First, California law makes it a crime for a person to negligently store or leave any firearm on premises within the person’s custody or control, in a location where the person knows, or reasonably should know, that a child under 18 is likely to gain access to the firearm without the permission of the child’s parent or legal guardian. (A person may be found to have violated this law even if a minor never actually accessed or used the firearm). No liability is imposed in this situation if reasonable action is taken to secure the firearm against access by a child.
Other child access prevention laws in California impose steeper penalties in situations where a minor gains access to or uses an unsafely stored firearm:
- California makes someone criminally liable for keeping a firearm on his or her premises where he or she knows or reasonably should know a child is likely to gain access to the firearm without the permission of the child’s parent or legal guardian, if the child does gain access and carries the firearm off the premises.
- A person is also criminally liable for keeping a loaded firearm where he or she knows or reasonably should know that a child is likely to gain access to the firearm without the permission of the child’s parent or guardian, if the child actually does gain access to the firearm and either carries it to a public place, brandishes it in a threatening manner, or if someone is injured as a result of the child gaining access to the firearm. The penalty imposed is significantly greater if someone dies or suffers great bodily injury as a result of the child gaining access to the firearm.
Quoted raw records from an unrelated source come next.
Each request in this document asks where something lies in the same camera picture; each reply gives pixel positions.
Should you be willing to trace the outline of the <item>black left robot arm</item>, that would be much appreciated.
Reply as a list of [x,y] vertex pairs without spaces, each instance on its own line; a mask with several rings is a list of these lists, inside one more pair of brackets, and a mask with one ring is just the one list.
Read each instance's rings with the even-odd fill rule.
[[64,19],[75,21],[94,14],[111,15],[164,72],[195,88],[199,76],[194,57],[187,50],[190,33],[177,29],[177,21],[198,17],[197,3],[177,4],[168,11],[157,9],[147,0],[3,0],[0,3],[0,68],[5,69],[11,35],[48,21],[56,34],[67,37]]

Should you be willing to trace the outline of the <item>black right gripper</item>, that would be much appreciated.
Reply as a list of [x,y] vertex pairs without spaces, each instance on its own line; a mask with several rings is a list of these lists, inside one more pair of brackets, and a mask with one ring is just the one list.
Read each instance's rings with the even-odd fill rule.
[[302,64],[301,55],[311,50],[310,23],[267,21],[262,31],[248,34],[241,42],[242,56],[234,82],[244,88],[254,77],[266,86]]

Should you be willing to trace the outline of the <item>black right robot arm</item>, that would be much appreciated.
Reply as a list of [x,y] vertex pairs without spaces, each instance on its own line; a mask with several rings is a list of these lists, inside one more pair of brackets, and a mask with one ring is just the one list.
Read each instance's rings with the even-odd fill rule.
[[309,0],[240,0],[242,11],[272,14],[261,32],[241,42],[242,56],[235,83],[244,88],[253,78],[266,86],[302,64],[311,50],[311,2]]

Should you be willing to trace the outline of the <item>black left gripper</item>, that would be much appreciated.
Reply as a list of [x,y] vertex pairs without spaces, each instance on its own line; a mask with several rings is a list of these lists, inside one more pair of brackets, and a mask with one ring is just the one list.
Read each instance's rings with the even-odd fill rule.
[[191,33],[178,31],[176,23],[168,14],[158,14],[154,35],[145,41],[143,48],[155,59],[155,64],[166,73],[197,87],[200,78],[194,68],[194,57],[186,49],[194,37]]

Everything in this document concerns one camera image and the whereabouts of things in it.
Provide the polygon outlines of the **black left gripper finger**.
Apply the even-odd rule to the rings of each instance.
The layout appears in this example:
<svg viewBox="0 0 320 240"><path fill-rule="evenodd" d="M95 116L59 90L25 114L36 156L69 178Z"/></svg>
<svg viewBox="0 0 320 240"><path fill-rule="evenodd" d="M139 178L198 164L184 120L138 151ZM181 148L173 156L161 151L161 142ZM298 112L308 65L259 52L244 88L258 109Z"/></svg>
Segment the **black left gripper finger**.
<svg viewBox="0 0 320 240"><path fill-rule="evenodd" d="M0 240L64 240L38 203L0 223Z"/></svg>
- Moreover, a person is criminally liable for keeping any firearm, loaded or unloaded, on his or her premises where he or she knows or reasonably should know a child is likely to gain access to the firearm without the permission of the child’s parent or legal guardian, if the child does gain access to it and carries the firearm to any preschool or school grades K-12 or to any school-sponsored event, activity, or performance.
These laws generally do not apply if:
- The firearm was kept in a locked container or in a location that a reasonable person would believe to be secure.
- The firearm was locked with a locking device that rendered the firearm inoperable.
- The person had no reasonable expectation, based on objective facts and circumstances, that a child was likely to be present on the premises.
- The child obtained the firearm as a result of an illegal entry into any premises by any person.